- DIRECTIONS
From the first line through the line containing "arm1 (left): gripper", transcribe the records exactly and include no other lines.

[Dataset records]
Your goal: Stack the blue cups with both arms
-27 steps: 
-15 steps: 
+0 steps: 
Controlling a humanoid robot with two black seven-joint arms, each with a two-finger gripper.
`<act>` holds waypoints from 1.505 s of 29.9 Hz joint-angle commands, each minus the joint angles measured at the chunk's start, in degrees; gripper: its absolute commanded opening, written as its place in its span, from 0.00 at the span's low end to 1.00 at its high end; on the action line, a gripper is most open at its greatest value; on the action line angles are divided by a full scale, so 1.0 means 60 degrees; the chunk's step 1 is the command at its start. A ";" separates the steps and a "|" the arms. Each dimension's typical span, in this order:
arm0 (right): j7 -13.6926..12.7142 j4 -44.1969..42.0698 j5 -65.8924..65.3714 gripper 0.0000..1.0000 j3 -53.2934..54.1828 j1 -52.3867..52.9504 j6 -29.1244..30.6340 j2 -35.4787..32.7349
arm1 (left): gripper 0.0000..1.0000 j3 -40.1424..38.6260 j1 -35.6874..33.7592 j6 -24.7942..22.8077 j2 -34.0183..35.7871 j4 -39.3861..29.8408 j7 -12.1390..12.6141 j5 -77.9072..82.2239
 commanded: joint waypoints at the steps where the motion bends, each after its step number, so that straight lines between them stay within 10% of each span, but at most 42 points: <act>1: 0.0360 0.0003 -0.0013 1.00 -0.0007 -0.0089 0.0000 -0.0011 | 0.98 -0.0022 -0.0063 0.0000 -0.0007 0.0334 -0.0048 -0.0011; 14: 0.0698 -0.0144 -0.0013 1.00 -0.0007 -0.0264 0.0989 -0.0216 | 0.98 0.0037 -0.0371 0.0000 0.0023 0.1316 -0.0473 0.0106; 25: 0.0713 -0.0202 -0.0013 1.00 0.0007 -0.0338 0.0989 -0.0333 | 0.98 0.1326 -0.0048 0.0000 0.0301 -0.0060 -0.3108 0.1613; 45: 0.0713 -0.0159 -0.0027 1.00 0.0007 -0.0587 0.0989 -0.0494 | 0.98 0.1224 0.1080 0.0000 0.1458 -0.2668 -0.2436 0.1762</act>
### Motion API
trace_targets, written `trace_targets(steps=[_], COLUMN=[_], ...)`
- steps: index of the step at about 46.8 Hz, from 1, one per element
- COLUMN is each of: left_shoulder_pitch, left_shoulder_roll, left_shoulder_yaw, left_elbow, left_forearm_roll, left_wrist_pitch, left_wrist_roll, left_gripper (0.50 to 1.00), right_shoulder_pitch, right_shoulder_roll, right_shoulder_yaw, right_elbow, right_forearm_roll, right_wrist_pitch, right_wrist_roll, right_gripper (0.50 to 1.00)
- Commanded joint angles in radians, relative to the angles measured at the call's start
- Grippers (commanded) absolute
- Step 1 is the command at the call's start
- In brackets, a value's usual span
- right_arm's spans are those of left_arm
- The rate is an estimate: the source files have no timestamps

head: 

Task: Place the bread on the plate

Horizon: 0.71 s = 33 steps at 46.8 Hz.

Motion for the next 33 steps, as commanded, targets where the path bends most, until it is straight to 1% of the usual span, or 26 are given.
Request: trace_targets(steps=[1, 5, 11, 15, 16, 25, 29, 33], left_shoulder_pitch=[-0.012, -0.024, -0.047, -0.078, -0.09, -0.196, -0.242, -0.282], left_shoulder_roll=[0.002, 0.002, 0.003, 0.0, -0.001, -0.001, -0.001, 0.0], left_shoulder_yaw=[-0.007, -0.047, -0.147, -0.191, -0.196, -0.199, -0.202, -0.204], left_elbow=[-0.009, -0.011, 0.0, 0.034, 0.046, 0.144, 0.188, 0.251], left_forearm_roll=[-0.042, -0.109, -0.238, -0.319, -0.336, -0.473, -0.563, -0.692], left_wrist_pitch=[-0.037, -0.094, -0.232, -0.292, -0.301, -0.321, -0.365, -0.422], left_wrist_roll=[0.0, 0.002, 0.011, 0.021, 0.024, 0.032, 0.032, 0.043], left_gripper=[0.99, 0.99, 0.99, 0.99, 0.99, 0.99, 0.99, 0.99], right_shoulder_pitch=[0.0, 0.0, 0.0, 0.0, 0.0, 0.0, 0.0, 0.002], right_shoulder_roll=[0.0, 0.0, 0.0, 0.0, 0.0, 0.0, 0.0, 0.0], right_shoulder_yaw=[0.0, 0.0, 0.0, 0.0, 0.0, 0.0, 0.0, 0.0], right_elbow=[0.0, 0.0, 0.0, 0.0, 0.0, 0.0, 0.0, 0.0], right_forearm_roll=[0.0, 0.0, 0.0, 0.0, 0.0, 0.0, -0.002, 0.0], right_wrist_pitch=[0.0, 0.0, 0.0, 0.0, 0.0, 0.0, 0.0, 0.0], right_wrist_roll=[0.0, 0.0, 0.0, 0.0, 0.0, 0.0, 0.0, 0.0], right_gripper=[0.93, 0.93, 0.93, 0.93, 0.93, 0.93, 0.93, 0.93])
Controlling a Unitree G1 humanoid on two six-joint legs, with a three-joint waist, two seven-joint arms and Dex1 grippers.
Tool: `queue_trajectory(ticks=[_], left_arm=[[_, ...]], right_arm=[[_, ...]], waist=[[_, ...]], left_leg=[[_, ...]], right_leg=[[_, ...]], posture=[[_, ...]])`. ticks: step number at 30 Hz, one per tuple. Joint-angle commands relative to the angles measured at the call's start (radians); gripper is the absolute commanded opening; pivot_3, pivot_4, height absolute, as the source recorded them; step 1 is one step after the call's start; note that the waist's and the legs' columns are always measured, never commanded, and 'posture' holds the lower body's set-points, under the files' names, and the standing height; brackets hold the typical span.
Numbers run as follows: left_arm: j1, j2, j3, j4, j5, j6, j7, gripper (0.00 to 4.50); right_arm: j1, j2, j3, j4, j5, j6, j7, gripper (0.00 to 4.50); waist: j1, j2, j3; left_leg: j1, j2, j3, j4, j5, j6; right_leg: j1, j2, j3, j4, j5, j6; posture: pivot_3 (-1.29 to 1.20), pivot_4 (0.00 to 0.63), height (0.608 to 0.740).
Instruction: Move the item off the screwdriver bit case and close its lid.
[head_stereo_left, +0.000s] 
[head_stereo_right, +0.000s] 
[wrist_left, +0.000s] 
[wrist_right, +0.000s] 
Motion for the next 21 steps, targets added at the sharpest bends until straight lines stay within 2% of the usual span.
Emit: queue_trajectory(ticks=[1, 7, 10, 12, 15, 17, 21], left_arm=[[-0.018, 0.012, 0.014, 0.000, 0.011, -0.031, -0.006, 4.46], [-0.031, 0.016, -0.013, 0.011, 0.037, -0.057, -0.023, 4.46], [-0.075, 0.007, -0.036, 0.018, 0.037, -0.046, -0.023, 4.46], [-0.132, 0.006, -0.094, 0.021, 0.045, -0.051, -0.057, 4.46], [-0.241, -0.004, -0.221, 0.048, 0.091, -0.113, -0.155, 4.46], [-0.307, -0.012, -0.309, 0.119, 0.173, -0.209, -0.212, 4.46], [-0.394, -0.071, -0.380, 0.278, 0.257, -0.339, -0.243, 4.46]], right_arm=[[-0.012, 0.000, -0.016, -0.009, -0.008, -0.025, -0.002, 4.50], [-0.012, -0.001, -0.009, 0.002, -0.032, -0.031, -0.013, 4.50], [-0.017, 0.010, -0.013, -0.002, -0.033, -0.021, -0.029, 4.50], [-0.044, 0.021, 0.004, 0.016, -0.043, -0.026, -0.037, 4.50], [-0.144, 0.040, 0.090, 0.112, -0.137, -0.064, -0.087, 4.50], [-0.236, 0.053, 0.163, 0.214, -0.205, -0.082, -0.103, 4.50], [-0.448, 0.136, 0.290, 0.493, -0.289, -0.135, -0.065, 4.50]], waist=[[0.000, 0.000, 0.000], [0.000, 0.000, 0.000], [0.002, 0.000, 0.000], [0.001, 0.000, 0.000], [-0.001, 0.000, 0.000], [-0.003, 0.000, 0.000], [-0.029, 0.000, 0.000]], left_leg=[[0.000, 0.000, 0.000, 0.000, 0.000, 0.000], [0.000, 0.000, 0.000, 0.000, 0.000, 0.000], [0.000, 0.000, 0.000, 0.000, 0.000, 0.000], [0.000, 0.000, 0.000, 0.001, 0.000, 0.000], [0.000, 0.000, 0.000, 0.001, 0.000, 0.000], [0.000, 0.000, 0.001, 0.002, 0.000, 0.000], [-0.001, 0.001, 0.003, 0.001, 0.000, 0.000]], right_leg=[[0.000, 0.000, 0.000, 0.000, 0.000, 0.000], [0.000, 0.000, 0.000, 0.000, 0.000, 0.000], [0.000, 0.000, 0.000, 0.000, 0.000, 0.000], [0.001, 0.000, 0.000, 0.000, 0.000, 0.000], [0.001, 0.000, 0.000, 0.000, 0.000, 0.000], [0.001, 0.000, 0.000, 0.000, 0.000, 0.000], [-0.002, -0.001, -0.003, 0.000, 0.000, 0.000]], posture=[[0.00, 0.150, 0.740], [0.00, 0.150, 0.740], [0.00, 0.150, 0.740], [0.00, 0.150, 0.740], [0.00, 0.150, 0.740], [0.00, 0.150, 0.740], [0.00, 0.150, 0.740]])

- RESULT
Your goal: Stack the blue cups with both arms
-27 steps: 
-15 steps: 
+0 steps: 
Controlling a humanoid robot with two black seven-joint arms, each with a two-finger gripper.
`<act>` holds waypoints from 1.505 s of 29.9 Hz joint-angle commands, each minus the joint angles measured at the chunk's start, in degrees; gripper: its absolute commanded opening, written as its place in its span, from 0.00 at the span's low end to 1.00 at its high end; on the action line, a gripper is most open at its greatest value; on the action line angles are divided by a full scale, so 1.0 means 60 degrees; the chunk's step 1 is the command at its start. A ";" separates the steps and a "|" the arms. Each dimension's typical span, in this order:
arm0 (right): j7 -13.6926..12.7142 j4 -44.1969..42.0698 j5 -65.8924..65.3714 gripper 0.0000..1.0000 j3 -53.2934..54.1828 j1 -52.3867..52.9504 j6 -29.1244..30.6340 j2 -35.4787..32.7349
arm1 (left): gripper 0.0000..1.0000 j3 -40.1424..38.6260 j1 -35.6874..33.7592 j6 -24.7942..22.8077 j2 -34.0183..35.7871 j4 -39.3861..29.8408 j7 -12.1390..12.6141 j5 -77.9072..82.2239

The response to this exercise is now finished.